# Activity
Go through the records line by line. Report how many lines contain "stand", with nothing else.

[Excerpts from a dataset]
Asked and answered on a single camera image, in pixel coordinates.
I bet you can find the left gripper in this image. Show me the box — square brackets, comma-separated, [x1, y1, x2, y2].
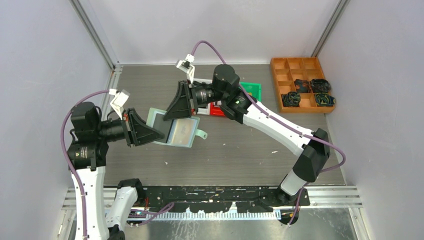
[95, 106, 164, 146]

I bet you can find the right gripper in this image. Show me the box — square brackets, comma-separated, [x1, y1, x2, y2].
[162, 80, 227, 122]

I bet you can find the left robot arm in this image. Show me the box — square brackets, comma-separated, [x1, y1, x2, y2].
[67, 102, 165, 240]

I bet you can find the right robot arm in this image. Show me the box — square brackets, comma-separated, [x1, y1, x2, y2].
[163, 61, 330, 206]

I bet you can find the white plastic bin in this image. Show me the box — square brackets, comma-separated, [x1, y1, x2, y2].
[193, 78, 212, 115]

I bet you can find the red plastic bin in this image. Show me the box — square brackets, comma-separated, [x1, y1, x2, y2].
[209, 103, 225, 117]

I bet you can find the green plastic bin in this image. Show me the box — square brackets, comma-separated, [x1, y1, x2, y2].
[240, 82, 262, 101]

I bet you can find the orange wooden compartment tray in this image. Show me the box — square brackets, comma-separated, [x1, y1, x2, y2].
[269, 57, 336, 114]

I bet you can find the rolled dark sock lower left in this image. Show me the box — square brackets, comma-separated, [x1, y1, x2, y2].
[281, 91, 301, 108]

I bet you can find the rolled dark sock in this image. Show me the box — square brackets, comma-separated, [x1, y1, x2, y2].
[310, 78, 332, 93]
[314, 92, 336, 107]
[294, 79, 311, 94]
[281, 91, 301, 108]

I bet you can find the rolled dark sock upper left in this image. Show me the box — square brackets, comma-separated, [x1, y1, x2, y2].
[294, 79, 311, 94]

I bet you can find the rolled dark sock upper right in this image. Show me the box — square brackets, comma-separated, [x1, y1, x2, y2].
[310, 78, 332, 93]

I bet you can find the rolled dark sock lower right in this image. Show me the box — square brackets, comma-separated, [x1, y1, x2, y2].
[314, 92, 336, 107]

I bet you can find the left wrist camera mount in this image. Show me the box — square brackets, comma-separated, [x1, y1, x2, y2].
[108, 88, 131, 120]

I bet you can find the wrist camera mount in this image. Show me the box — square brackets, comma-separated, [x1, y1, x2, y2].
[108, 88, 131, 120]
[175, 54, 195, 83]

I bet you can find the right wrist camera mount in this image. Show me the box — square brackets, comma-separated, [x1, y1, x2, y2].
[175, 54, 195, 83]

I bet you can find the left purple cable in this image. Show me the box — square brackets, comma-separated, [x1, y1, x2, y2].
[60, 89, 175, 240]

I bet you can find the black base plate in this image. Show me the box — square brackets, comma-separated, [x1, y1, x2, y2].
[131, 185, 311, 214]

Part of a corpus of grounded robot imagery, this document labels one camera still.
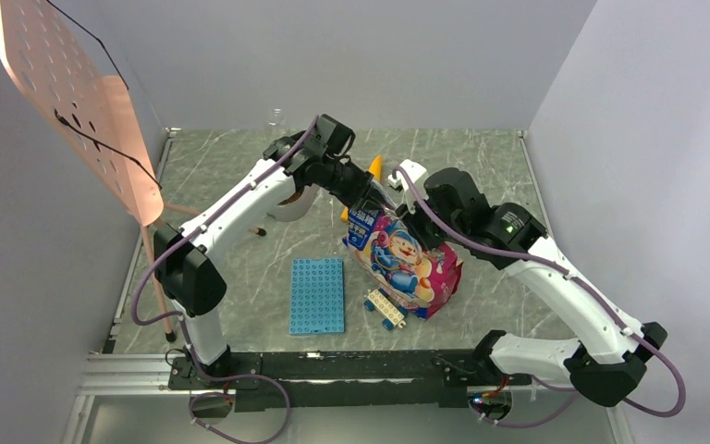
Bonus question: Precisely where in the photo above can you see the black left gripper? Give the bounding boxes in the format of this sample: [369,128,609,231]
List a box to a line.
[317,156,395,212]

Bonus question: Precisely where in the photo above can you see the yellow plastic scoop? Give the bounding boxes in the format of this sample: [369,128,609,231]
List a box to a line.
[339,159,384,222]

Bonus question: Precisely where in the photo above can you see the pink pet food bag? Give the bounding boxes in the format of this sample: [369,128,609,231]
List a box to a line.
[342,180,463,320]

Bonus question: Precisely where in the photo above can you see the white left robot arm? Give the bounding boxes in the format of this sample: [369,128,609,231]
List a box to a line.
[152,114,375,389]

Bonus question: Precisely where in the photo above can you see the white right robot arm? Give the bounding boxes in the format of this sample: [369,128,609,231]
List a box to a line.
[391,161,667,407]

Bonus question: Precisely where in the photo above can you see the near steel bowl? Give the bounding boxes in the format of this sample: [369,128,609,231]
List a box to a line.
[278,191,304,207]

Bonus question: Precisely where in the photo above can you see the beige toy car blue wheels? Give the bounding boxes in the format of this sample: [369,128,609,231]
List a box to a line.
[363,289,409,331]

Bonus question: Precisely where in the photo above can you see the blue studded building baseplate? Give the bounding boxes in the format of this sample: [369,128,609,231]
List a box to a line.
[288,258,345,336]

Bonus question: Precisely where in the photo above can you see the pink perforated stand board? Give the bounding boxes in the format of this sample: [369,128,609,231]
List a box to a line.
[0,1,164,227]

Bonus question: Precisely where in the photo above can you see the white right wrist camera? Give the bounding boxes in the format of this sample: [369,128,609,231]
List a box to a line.
[387,159,429,191]

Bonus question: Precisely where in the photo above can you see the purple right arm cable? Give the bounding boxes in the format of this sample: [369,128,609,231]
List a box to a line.
[391,165,687,429]

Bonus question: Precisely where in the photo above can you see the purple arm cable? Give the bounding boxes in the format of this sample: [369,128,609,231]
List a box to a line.
[391,165,687,429]
[129,114,321,444]

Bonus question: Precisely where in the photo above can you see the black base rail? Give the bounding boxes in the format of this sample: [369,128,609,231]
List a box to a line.
[167,350,530,413]

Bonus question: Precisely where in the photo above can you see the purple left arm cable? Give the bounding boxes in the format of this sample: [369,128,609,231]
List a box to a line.
[129,114,321,444]

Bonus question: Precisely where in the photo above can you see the aluminium frame rail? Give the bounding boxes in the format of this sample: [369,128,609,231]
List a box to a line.
[60,127,629,444]

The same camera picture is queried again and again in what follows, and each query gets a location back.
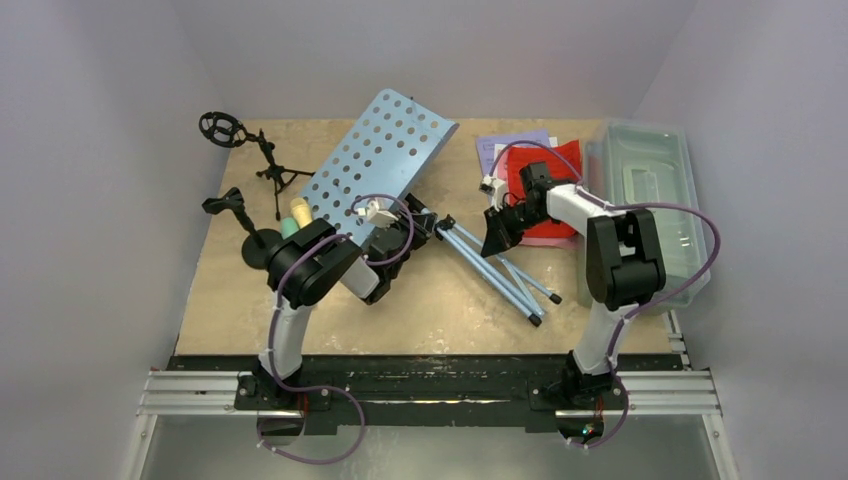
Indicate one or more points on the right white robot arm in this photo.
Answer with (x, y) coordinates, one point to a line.
(624, 266)

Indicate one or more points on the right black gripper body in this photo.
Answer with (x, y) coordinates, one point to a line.
(507, 216)

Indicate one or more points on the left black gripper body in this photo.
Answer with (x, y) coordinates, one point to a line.
(413, 235)

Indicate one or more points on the blue music stand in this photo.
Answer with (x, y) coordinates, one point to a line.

# Expected output
2